First in Human Study of ALS-002200; Single Dose, Food Effect in Healthy Volunteers; Multiple Doses in Chronic Hepatitis C Genotype 1

Hepatitis C, Chronic Clinical Trial

Official title:

A Randomized, Double-blind, Placebo-controlled, First-in-human, 3-Part Study of Orally Administered ALS-002200 to Evaluate the Safety, Tolerability, and Pharmacokinetics of Single Ascending Dosing and Food-effect in Healthy Volunteers, and Multiple Ascending Dosing in Subjects With Chronic Hepatitis C Genotype 1 Infection

Clinical Trial Details — Status: Completed

Administrative data

• NCT number: NCT01590407
• Other study ID #: ALS-2200-101
• Status: Completed
• Phase: Phase 1
• First received: March 12, 2012
• Last updated: October 27, 2017
• Start date: December 31, 2011
• Est. completion date: February 28, 2013

Study information

• Verified date: October 2017
• Source: Alios Biopharma Inc.
• Contact: n/a
• Is FDA regulated: No
• Study type: Interventional

Clinical Trial Summary

This randomized, double-blind, placebo-controlled, 3-part study will assess the safety, tolerability, and pharmacokinetics of orally administered ALS-002200 in healthy volunteers (HV) and subjects with chronic hepatitis C (CHC) genotype 1 infection.

Part 1 will assess single ascending dosing pharmacokinetics and safety in HV. Part 2 will assess food effects on pharmacokinetics in HV. Part 3 will assess multiple ascending dosing pharmacokinetics and safety in subjects with CHC genotype 1 infection.

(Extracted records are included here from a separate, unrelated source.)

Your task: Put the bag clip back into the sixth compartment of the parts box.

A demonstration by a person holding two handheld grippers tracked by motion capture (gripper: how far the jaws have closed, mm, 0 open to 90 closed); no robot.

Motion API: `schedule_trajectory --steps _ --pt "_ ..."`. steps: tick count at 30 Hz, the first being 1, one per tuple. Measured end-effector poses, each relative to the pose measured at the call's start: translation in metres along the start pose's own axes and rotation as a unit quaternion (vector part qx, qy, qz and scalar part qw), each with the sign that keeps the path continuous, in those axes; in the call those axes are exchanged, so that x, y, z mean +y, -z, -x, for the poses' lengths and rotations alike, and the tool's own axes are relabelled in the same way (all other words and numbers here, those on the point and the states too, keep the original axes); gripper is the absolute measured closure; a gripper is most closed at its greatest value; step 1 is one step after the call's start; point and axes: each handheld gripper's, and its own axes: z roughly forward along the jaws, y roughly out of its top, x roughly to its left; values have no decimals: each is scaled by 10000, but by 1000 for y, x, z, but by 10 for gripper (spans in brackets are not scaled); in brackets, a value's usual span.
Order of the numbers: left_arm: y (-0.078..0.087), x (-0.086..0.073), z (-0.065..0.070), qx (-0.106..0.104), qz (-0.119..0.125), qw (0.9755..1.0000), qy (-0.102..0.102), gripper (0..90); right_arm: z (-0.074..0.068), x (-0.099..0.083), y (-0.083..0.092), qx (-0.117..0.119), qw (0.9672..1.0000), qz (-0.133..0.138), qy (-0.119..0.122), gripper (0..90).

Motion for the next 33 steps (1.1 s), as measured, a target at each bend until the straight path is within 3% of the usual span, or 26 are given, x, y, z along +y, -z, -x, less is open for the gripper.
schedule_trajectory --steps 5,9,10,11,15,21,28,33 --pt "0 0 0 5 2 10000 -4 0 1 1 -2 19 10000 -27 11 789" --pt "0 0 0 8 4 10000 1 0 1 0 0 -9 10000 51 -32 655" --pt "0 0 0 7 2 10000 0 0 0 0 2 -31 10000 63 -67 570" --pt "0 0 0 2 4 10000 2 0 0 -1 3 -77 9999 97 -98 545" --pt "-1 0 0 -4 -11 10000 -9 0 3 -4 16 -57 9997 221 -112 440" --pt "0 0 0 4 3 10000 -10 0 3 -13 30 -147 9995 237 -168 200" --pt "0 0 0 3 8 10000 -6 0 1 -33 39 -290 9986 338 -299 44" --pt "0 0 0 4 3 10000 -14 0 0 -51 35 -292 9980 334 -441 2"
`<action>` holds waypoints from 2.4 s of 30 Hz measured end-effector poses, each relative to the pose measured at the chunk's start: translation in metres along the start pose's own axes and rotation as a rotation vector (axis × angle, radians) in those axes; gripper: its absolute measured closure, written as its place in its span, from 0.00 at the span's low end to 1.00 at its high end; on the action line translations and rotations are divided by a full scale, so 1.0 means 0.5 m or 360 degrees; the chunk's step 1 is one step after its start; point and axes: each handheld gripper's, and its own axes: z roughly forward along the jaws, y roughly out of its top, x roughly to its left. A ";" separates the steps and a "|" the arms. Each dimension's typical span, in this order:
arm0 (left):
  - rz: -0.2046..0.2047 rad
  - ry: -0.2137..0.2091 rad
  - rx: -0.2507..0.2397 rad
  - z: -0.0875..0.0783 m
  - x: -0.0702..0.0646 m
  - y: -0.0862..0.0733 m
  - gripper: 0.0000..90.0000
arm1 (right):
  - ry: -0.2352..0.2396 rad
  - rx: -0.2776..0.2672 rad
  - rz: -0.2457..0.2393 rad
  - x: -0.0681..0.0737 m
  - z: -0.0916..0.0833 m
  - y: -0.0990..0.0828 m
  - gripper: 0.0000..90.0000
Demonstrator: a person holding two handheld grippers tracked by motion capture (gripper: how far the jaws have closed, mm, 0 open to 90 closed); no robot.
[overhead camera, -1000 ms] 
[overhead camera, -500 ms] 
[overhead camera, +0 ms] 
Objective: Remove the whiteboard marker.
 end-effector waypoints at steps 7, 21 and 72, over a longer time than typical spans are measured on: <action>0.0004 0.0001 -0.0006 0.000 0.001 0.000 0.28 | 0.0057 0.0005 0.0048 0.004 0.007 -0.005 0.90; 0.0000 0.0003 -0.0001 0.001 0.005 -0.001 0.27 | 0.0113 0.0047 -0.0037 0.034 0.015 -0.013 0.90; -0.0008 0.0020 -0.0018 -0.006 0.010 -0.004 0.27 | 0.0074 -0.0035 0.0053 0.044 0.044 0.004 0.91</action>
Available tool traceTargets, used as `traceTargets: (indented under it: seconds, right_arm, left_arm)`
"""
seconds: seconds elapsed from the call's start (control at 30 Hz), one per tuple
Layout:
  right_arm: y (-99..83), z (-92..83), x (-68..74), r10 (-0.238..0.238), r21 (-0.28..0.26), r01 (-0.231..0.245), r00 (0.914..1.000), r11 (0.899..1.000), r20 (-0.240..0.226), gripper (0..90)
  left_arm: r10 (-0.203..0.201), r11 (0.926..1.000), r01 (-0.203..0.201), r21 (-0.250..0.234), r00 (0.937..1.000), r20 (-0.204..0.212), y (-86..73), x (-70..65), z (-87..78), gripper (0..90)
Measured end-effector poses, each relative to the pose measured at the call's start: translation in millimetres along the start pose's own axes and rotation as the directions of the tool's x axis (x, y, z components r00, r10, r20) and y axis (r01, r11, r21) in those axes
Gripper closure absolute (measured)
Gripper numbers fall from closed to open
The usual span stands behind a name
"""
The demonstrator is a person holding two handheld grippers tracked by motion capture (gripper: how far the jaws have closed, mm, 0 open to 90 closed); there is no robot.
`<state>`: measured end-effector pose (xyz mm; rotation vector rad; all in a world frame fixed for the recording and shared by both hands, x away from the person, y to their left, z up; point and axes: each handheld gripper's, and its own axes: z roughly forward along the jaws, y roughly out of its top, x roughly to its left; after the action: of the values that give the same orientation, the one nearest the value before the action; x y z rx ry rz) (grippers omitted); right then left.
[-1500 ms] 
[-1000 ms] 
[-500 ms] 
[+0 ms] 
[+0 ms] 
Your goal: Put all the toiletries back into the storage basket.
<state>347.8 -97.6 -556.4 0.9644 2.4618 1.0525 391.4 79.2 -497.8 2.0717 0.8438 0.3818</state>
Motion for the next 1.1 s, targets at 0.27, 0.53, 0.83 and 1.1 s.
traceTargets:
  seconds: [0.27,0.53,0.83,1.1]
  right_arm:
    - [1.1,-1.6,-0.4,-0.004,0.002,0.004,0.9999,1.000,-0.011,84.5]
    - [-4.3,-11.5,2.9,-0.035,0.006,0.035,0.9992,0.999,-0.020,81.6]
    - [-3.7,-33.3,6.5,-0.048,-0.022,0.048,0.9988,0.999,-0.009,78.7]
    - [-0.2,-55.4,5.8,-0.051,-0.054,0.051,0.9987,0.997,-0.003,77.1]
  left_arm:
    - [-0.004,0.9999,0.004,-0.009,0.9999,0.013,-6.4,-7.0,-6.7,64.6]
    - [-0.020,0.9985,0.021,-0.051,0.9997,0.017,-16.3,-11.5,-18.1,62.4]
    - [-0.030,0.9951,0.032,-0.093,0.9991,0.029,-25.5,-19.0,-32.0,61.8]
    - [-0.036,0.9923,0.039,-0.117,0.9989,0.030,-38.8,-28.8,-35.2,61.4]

Recruitment information / eligibility

• Status: Completed
• Enrollment: 71
• Est. completion date: February 28, 2013
• Est. primary completion date: February 28, 2013
• Accepts healthy volunteers: Accepts Healthy Volunteers
• Gender: All
• Age group: 18 Years to 65 Years

Eligibility

Inclusion Criteria:

• Subject has provided written consent.

• In the investigator's opinion, the subject is able to understand and comply with protocol requirements, instructions, and protocol stated restrictions and is likely to complete the study as planned.

• Subject is in good health as deemed by the investigator.

• Creatinine clearance of greater than 50 mL/min (Cockcroft-Gault)

• Male or female, 18-55 years of age for HV and 18-65 years of age for subjects with CHC.

• Body mass index (BMI) 18-32 kg/m2 inclusive for HV and 18-36 kg/m2 for subjects with CHC, minimum weight 50 kg in both populations.

• A female is eligible to participate in this study if she is of non childbearing potential.

• If male, subject is surgically sterile or practicing specific forms of birth control.

Additional inclusion criteria for subjects with CHC genotype 1 infection:

• Positive HCV antibody and a positive HCV RNA at screening.

• Documentation of CHC infection for greater than 6 months at screening

• CHC genotype 1 infection at screening

• HCV RNA viral load = 105 and =108 IU/mL using a sensitive quantitative assay.

• Liver biopsy within two years or Fibroscan evaluation within 6 months prior to screening that clearly excludes cirrhosis. Fibroscan liver stiffness score must be < 12 kPa.

• Absence of hepatocellular carcinoma as indicated by an ultrasound scan conducted during screening

• No prior treatment for CHC

• Absence of history of clinical hepatic decompensation.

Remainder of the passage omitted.